Interactive Voice Response (IVR) was another platform in operation in three states, Chhattisgarh, Madhya Pradesh, and Uttar Pradesh. IVR service, available through a toll-free number (1800 572 1710), enables young children to listen to new stories every day free of cost. It can be accessed with the cheapest feature phone in the market and does not require smart phone and Internet connectivity.

Launching the IVR service, Uttar Pradesh Minister for Basic Education Dr Satish Chandra Dwivedi stated, “The initiative of IVR calls is a great opportunity for children as well as the community. I am sure children will enjoy it surely, I myself will listen to it.”

The minister also lauded Room to Read India for the effort saying, “Room to Read has always set up something innovative be it the resources given to children in the Libraries or E- content.” The combined calls in all three states has crossed 60,000 mark.
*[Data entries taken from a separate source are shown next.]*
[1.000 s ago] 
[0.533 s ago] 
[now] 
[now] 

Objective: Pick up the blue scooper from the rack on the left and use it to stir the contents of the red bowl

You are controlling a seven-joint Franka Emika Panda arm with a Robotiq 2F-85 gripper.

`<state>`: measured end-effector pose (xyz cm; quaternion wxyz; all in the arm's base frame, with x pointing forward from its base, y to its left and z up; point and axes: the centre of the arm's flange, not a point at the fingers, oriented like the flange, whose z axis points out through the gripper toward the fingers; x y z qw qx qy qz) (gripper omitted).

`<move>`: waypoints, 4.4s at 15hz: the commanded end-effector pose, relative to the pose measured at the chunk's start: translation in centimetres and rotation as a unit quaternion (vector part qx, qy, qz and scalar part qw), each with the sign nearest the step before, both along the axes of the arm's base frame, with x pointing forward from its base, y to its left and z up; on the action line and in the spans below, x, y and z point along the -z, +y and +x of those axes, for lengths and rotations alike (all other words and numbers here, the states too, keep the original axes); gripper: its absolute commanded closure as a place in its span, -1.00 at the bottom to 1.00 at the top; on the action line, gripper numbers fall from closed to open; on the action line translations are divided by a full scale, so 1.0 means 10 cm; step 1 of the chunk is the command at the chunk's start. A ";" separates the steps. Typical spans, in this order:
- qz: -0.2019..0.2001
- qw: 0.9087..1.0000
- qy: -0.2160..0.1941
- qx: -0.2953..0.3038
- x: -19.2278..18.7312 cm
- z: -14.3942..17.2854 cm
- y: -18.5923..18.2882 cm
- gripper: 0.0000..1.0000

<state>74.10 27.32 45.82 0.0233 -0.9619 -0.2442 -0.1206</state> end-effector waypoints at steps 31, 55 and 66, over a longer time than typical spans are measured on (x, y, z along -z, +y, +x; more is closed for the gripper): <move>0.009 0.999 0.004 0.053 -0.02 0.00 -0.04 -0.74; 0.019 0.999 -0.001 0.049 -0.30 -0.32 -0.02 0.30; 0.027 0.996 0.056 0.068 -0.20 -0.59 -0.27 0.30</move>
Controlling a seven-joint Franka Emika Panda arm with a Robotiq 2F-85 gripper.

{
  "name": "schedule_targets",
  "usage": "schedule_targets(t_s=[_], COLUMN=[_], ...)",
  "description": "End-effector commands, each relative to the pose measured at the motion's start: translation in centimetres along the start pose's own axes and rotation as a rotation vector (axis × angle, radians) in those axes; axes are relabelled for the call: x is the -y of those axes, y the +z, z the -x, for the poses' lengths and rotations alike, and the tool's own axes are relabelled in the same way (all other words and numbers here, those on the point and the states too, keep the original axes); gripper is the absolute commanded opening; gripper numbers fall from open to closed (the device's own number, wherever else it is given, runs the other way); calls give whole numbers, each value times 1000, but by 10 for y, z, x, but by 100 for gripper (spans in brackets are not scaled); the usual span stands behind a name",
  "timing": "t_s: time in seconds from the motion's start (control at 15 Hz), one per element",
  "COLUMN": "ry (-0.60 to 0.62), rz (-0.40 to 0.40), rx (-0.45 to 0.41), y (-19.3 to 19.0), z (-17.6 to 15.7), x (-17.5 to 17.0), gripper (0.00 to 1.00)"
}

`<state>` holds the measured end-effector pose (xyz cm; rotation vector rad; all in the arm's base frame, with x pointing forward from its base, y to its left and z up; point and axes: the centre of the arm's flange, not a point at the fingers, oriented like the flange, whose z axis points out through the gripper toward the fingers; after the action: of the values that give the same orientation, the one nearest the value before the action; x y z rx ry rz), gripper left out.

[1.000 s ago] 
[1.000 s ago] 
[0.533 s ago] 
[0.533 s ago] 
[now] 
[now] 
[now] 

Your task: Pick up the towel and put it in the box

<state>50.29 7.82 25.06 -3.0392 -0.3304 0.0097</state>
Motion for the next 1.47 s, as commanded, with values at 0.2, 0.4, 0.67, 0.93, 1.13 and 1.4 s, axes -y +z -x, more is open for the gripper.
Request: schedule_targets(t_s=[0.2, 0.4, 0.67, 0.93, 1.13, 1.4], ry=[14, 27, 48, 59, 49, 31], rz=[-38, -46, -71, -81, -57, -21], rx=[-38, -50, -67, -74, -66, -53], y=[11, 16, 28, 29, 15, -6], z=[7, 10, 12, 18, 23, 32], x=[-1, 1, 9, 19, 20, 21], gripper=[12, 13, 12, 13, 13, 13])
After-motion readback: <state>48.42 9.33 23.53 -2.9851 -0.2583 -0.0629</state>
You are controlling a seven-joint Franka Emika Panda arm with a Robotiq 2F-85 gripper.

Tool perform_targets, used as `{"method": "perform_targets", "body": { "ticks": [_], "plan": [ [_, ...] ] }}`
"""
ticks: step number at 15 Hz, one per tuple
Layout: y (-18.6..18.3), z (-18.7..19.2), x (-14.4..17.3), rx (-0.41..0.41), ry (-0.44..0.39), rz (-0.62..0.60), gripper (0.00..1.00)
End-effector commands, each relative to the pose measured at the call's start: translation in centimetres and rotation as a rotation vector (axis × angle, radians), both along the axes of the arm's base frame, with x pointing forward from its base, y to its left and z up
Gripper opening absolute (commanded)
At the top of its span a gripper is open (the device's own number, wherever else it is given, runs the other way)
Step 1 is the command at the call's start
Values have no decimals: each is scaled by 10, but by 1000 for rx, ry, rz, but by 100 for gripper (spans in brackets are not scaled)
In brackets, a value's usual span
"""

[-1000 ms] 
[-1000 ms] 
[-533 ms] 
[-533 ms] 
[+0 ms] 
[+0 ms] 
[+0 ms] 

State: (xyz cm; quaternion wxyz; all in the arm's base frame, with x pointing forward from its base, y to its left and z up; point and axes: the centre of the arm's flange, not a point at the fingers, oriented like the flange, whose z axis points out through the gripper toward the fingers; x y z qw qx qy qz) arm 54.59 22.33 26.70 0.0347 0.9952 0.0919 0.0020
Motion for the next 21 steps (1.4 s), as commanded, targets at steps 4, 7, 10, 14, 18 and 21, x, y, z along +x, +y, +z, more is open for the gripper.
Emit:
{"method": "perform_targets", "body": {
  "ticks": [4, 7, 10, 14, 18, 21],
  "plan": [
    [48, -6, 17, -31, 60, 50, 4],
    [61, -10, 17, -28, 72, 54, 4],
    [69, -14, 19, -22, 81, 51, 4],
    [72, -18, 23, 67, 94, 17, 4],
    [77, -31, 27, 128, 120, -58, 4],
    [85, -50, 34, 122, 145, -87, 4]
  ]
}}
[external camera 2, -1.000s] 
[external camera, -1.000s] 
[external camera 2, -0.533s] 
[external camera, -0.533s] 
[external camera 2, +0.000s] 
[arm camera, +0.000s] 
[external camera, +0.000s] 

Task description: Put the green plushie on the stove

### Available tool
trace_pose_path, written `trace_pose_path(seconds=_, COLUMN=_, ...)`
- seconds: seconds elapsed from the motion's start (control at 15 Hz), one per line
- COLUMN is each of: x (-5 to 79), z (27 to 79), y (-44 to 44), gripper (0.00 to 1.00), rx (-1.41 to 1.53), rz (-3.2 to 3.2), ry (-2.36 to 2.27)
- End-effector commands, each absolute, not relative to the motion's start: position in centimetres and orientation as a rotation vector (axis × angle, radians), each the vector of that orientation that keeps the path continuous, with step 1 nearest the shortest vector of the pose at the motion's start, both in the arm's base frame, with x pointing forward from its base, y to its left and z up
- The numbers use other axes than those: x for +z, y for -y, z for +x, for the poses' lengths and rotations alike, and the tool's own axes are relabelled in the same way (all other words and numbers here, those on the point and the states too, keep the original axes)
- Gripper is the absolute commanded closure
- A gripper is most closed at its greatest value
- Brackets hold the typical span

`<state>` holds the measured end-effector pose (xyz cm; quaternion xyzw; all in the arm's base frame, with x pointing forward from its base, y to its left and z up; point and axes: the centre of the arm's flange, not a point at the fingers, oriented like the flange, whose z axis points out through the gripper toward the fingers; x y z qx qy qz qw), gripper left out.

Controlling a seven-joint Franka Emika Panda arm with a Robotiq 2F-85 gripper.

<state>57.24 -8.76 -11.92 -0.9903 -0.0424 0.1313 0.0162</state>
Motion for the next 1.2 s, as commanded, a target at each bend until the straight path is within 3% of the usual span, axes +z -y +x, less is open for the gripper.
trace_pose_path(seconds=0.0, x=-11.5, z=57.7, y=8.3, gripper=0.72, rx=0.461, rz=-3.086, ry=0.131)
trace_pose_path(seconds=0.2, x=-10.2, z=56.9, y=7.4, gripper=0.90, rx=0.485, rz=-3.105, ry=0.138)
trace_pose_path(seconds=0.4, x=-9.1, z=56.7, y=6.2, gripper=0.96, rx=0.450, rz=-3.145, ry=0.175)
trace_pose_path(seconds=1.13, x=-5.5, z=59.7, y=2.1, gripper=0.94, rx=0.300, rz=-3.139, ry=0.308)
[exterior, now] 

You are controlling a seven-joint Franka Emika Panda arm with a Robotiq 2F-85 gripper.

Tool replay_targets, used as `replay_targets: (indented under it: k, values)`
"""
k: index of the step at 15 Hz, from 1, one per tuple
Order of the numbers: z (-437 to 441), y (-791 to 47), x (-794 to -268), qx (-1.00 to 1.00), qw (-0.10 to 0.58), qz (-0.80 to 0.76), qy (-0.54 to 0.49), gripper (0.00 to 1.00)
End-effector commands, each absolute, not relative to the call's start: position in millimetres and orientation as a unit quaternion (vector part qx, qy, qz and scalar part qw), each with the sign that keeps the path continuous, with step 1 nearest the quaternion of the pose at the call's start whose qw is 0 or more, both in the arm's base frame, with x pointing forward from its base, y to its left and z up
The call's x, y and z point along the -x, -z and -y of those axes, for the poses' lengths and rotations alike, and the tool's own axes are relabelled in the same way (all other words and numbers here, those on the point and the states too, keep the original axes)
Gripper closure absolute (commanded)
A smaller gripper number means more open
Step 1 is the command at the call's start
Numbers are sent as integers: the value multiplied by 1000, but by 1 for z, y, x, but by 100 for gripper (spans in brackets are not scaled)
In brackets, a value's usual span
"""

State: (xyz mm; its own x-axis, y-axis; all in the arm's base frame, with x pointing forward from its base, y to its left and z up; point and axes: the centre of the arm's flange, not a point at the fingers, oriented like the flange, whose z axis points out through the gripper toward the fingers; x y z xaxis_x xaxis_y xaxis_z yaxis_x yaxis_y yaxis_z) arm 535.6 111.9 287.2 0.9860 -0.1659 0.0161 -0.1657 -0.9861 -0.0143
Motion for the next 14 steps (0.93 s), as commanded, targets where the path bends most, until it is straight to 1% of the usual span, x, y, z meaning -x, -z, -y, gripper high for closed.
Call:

Room to Read is a leader in the field of early grade education and has published 1,600 titles and distributed 26 million children’s books in 42 languages. Room to Read joined hands with Google to publish these books and related resources on an online platform called the “Literacy Cloud”.

Sourav Banerjee explains, “The Literacy Cloud in an online repository of Room to Read’s children’s books from all over the world. These colourful books are arranged as per genres and reading levels and there’s a book to suit the taste and reading competency of every child. Apart from the books, the Cloud also has videos and other resources for children, teachers and even authors and illustrators.”

To cater to the children in far flung areas in Uttarakhand where mobile and Internet connectivity is an issue, a van with books constituting a mobile library travelled across the districts of Bageshwar and Rudraprayag during the reading campaign. The van attracted children and adults alike. In Bageshwar district, the books were eagerly consumed by all. Of note was a 75-year-old man who read six books at a go saying he had never seen such interesting and colourful books in his life.

His six year-old granddaughter too eagerly listened to the stories narrated by her mother in the same school premises where the van had set up the mobile library. “The mobile library was conceptualized as one of the means to reach out to remote areas, and encourage children to read by exposing them to good quality reading material,” says Sourav Banerjee, Country Director of Room to Read.

Covid-19 has changed our lives in innumerable ways. The early primary grades, where children are in their foundational years, will probably be the last to come back to school. The children bearing the highest brunt of the pandemic are the ones who need access to high quality education the most. During this crisis, academicians and government will have to work harder than ever to reach the unreachable.